American artificial intelligence researcher

Peter C. Nelson is an American artificial intelligence researcher and computer science professor at the University of Illinois at Chicago, and as of 2008 he has been the dean of the College of Engineering. Prior to assuming his deanship, he was head of the UIC Department of Computer Science. He received his B.A. in Computer Science and Mathematics from North Park University in 1984, and subsequently completed both his M.S. in computer science from in 1986 and his Ph.D. in computer science in 1988 from Northwestern University.

UIC's Artificial Intelligence Laboratory, which he founded in 1991, has completed numerous projects in fields such as transportation, manufacturing, bioinformatics, e-mail spam countermeasures, and high-availability computer clusters facilitated by concurrent development of applied intelligence systems and heuristic search algorithms.

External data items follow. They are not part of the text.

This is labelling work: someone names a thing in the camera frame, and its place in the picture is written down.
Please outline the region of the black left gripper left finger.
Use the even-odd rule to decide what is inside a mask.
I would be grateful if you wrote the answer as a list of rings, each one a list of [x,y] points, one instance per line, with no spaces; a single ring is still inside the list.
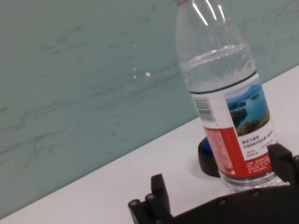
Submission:
[[[134,199],[128,203],[128,209],[135,224],[171,224],[170,201],[162,174],[151,177],[151,193],[144,201]]]

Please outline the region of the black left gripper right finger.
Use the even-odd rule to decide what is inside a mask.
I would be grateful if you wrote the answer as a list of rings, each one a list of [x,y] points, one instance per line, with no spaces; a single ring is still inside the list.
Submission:
[[[292,152],[283,145],[276,143],[269,145],[268,153],[272,171],[284,182],[291,185],[299,185],[299,156],[293,156]]]

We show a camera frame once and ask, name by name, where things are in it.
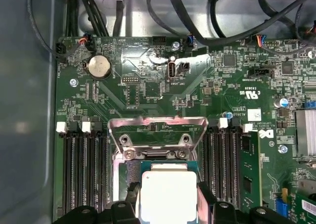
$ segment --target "mounting screw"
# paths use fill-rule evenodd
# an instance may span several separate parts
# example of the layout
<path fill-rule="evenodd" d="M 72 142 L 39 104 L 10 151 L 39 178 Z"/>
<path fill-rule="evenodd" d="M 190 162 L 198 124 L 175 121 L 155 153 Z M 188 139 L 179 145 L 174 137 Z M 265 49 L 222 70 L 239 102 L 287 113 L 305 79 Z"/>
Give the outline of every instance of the mounting screw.
<path fill-rule="evenodd" d="M 83 209 L 81 212 L 84 213 L 84 214 L 86 214 L 86 213 L 89 213 L 90 210 L 89 210 L 89 209 Z"/>
<path fill-rule="evenodd" d="M 178 156 L 179 156 L 179 158 L 185 158 L 186 157 L 186 152 L 185 151 L 183 151 L 183 150 L 180 150 L 179 152 L 178 152 Z"/>
<path fill-rule="evenodd" d="M 278 151 L 281 154 L 285 154 L 288 151 L 288 148 L 285 145 L 280 145 L 280 146 L 278 146 Z"/>
<path fill-rule="evenodd" d="M 258 208 L 256 211 L 257 211 L 257 213 L 260 213 L 260 214 L 262 214 L 262 215 L 264 215 L 264 214 L 267 213 L 266 210 L 264 210 L 264 209 L 262 209 L 262 208 Z"/>
<path fill-rule="evenodd" d="M 228 208 L 228 204 L 227 203 L 220 203 L 219 206 L 221 206 L 222 208 Z"/>
<path fill-rule="evenodd" d="M 132 150 L 128 150 L 124 153 L 126 159 L 132 160 L 135 157 L 135 152 Z"/>
<path fill-rule="evenodd" d="M 126 136 L 123 136 L 121 139 L 120 139 L 121 143 L 127 143 L 128 141 L 128 138 Z"/>
<path fill-rule="evenodd" d="M 78 83 L 79 83 L 78 80 L 74 79 L 74 78 L 70 79 L 70 81 L 69 81 L 69 84 L 71 87 L 76 87 L 78 85 Z"/>
<path fill-rule="evenodd" d="M 180 43 L 179 42 L 173 42 L 172 43 L 172 50 L 179 50 L 180 49 Z"/>
<path fill-rule="evenodd" d="M 189 137 L 188 136 L 185 136 L 184 138 L 183 138 L 183 141 L 184 142 L 188 142 L 190 139 L 189 139 Z"/>

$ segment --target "black dimm slot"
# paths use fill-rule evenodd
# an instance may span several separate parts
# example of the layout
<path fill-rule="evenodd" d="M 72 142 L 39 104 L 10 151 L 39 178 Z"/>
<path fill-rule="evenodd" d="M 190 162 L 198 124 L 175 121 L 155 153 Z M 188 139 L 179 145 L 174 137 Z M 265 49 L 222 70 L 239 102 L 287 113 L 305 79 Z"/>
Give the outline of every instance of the black dimm slot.
<path fill-rule="evenodd" d="M 71 138 L 71 152 L 70 152 L 70 157 L 69 157 L 69 161 L 70 161 L 70 170 L 71 170 L 71 192 L 70 192 L 70 208 L 69 211 L 75 208 L 75 183 L 77 181 L 77 174 L 76 174 L 76 169 L 75 169 L 75 164 L 76 164 L 76 159 L 75 159 L 75 149 L 76 149 L 76 136 L 72 134 L 72 138 Z"/>
<path fill-rule="evenodd" d="M 232 202 L 232 189 L 234 189 L 232 186 L 234 180 L 232 176 L 233 168 L 231 164 L 233 163 L 233 154 L 232 154 L 232 147 L 231 147 L 231 141 L 230 141 L 230 129 L 226 129 L 225 131 L 225 190 L 226 190 L 226 201 Z"/>
<path fill-rule="evenodd" d="M 220 147 L 221 151 L 221 163 L 222 163 L 222 196 L 223 200 L 227 201 L 227 155 L 226 155 L 226 133 L 225 130 L 220 130 Z"/>
<path fill-rule="evenodd" d="M 78 137 L 78 204 L 83 205 L 83 182 L 84 182 L 84 144 L 83 137 Z"/>
<path fill-rule="evenodd" d="M 105 209 L 107 204 L 107 139 L 106 137 L 102 136 L 100 142 L 100 181 L 101 181 L 101 194 L 100 197 L 100 212 Z"/>
<path fill-rule="evenodd" d="M 223 200 L 223 154 L 221 144 L 221 134 L 216 133 L 214 135 L 214 153 L 215 153 L 215 185 L 216 185 L 216 197 Z"/>
<path fill-rule="evenodd" d="M 94 137 L 87 138 L 87 205 L 94 207 L 94 167 L 95 167 L 95 141 Z"/>
<path fill-rule="evenodd" d="M 71 202 L 71 159 L 69 159 L 71 138 L 65 136 L 63 140 L 63 215 L 65 215 L 70 211 Z"/>
<path fill-rule="evenodd" d="M 241 130 L 237 129 L 237 132 L 234 134 L 234 155 L 235 155 L 235 194 L 236 194 L 236 206 L 240 208 L 240 177 L 239 177 L 239 159 L 240 159 L 240 149 L 241 149 Z"/>

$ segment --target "blue connector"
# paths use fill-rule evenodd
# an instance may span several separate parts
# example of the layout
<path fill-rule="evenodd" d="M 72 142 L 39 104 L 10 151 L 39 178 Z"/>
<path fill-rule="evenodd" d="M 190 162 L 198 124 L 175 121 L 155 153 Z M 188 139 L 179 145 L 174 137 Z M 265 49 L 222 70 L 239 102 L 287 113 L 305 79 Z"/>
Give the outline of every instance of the blue connector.
<path fill-rule="evenodd" d="M 306 108 L 306 109 L 315 109 L 316 108 L 316 101 L 305 102 L 304 103 L 304 108 Z"/>
<path fill-rule="evenodd" d="M 284 203 L 281 198 L 276 200 L 276 212 L 288 218 L 288 204 Z"/>

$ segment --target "cable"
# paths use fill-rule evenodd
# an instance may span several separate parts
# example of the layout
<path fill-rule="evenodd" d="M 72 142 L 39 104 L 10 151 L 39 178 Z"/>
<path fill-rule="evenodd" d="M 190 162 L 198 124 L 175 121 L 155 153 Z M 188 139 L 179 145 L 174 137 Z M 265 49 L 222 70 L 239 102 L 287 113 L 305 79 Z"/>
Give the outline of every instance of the cable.
<path fill-rule="evenodd" d="M 33 6 L 32 6 L 32 2 L 33 0 L 27 0 L 27 12 L 28 12 L 28 15 L 29 15 L 29 19 L 30 19 L 30 22 L 31 22 L 31 27 L 35 33 L 35 36 L 36 38 L 39 40 L 40 44 L 48 51 L 50 52 L 52 55 L 54 55 L 55 57 L 68 57 L 70 55 L 72 55 L 73 53 L 75 53 L 75 51 L 78 49 L 78 47 L 80 46 L 80 44 L 76 44 L 74 45 L 74 47 L 72 47 L 70 50 L 68 50 L 67 53 L 65 54 L 61 54 L 61 53 L 58 53 L 56 52 L 55 50 L 51 49 L 47 43 L 45 42 L 45 40 L 43 39 L 42 35 L 40 34 L 39 32 L 39 29 L 36 25 L 36 21 L 35 21 L 35 18 L 34 18 L 34 14 L 33 14 Z"/>
<path fill-rule="evenodd" d="M 122 27 L 122 21 L 123 21 L 123 15 L 124 15 L 124 3 L 121 0 L 117 1 L 117 16 L 114 23 L 113 28 L 113 37 L 118 37 L 120 34 L 120 29 Z"/>
<path fill-rule="evenodd" d="M 224 35 L 224 33 L 222 32 L 221 28 L 218 25 L 217 22 L 217 17 L 216 17 L 216 2 L 218 2 L 219 0 L 208 0 L 209 2 L 209 12 L 210 12 L 210 18 L 211 18 L 211 23 L 212 26 L 216 32 L 216 34 L 218 35 L 218 37 L 220 38 L 226 38 L 226 36 Z"/>
<path fill-rule="evenodd" d="M 109 32 L 107 30 L 107 27 L 104 24 L 103 17 L 101 15 L 100 11 L 99 11 L 99 8 L 98 8 L 97 4 L 95 3 L 94 0 L 87 0 L 87 1 L 88 1 L 89 6 L 91 7 L 91 11 L 93 12 L 93 14 L 94 14 L 99 26 L 100 26 L 100 30 L 101 30 L 102 36 L 108 37 L 109 36 Z"/>
<path fill-rule="evenodd" d="M 306 49 L 309 48 L 309 46 L 304 46 L 304 47 L 302 47 L 302 48 L 299 48 L 299 49 L 294 50 L 294 51 L 291 51 L 291 52 L 278 52 L 278 51 L 269 49 L 268 47 L 265 47 L 264 45 L 263 45 L 261 48 L 263 48 L 265 51 L 268 51 L 268 52 L 273 53 L 273 54 L 275 54 L 275 55 L 279 55 L 279 56 L 290 56 L 290 55 L 293 55 L 293 54 L 297 54 L 297 53 L 304 52 Z"/>
<path fill-rule="evenodd" d="M 209 46 L 221 46 L 221 45 L 227 45 L 230 43 L 233 43 L 238 40 L 242 40 L 244 38 L 247 38 L 251 35 L 257 34 L 258 32 L 266 29 L 267 27 L 271 26 L 273 23 L 275 23 L 277 20 L 279 20 L 281 17 L 286 15 L 288 12 L 299 6 L 300 4 L 304 3 L 307 0 L 296 0 L 289 6 L 287 6 L 285 9 L 277 13 L 275 16 L 273 16 L 271 19 L 267 20 L 266 22 L 254 27 L 253 29 L 247 30 L 241 34 L 228 37 L 225 39 L 205 39 L 200 32 L 195 27 L 194 23 L 192 22 L 190 16 L 188 15 L 188 12 L 186 11 L 183 3 L 181 0 L 170 0 L 173 8 L 176 10 L 177 15 L 179 16 L 182 23 L 186 26 L 186 28 L 195 36 L 196 40 L 199 41 L 203 45 L 209 45 Z"/>
<path fill-rule="evenodd" d="M 170 33 L 172 33 L 173 35 L 176 35 L 178 37 L 184 37 L 184 35 L 180 34 L 179 32 L 175 31 L 174 29 L 170 28 L 169 26 L 167 26 L 154 12 L 154 9 L 152 7 L 151 4 L 152 0 L 146 0 L 146 4 L 147 4 L 147 10 L 148 13 L 150 14 L 151 18 L 162 28 L 164 28 L 166 31 L 169 31 Z"/>
<path fill-rule="evenodd" d="M 73 37 L 78 36 L 78 0 L 70 0 L 70 28 Z"/>
<path fill-rule="evenodd" d="M 316 41 L 315 38 L 314 40 L 305 40 L 300 36 L 300 33 L 298 31 L 298 27 L 299 27 L 299 21 L 300 21 L 300 17 L 301 17 L 301 13 L 302 13 L 302 8 L 303 8 L 303 4 L 301 4 L 296 12 L 296 16 L 295 16 L 295 34 L 296 37 L 298 38 L 299 41 L 301 41 L 302 43 L 308 45 L 308 46 L 314 46 L 316 47 Z"/>
<path fill-rule="evenodd" d="M 263 12 L 269 16 L 269 17 L 273 17 L 275 16 L 278 12 L 276 10 L 274 10 L 266 0 L 258 0 L 258 3 L 261 7 L 261 9 L 263 10 Z M 295 24 L 293 21 L 291 21 L 289 18 L 287 18 L 286 16 L 283 16 L 279 19 L 279 21 L 281 23 L 283 23 L 284 25 L 286 25 L 289 30 L 295 34 Z"/>
<path fill-rule="evenodd" d="M 95 15 L 92 12 L 92 9 L 90 8 L 90 4 L 88 0 L 82 0 L 83 4 L 84 4 L 84 8 L 89 16 L 89 20 L 92 24 L 94 33 L 96 34 L 96 36 L 98 37 L 102 37 L 103 35 L 101 34 L 101 29 L 100 26 L 98 24 L 97 19 L 95 18 Z"/>

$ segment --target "capacitor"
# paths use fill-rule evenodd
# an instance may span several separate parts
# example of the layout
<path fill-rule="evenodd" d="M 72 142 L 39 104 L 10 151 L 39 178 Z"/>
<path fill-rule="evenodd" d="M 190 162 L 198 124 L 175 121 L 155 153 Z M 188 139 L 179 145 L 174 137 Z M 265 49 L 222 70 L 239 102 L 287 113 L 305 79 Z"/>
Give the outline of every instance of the capacitor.
<path fill-rule="evenodd" d="M 284 108 L 288 106 L 288 100 L 286 98 L 276 99 L 274 102 L 276 108 Z"/>
<path fill-rule="evenodd" d="M 112 72 L 112 65 L 103 55 L 96 55 L 90 58 L 86 69 L 97 80 L 107 78 Z"/>
<path fill-rule="evenodd" d="M 227 119 L 232 119 L 233 113 L 232 112 L 224 112 L 224 113 L 222 113 L 222 117 L 227 118 Z"/>

He has published over 75 scientific peer-reviewed papers and received over $20 million in research grants and contracts on issues of importance such as computer-enhanced transportation systems, manufacturing, design optimization and bioinformatics. These projects have been funded by organizations such as the National Institutes of Health, the National Science Foundation, the National Academy of Sciences, the U.S. Department of Transportation, Argonne National Laboratory and Motorola. Notably, between 1994 and 1995 the AI laboratory developed the first real-time traffic congestion map on the World Wide Web, the Gateway System, for the Illinois Department of Transportation, which won the Federal Highway Administration's award for "Outstanding Traveler Information Web Sites" two consecutive years (2002–2003). The site now receives over 500 million hits per year.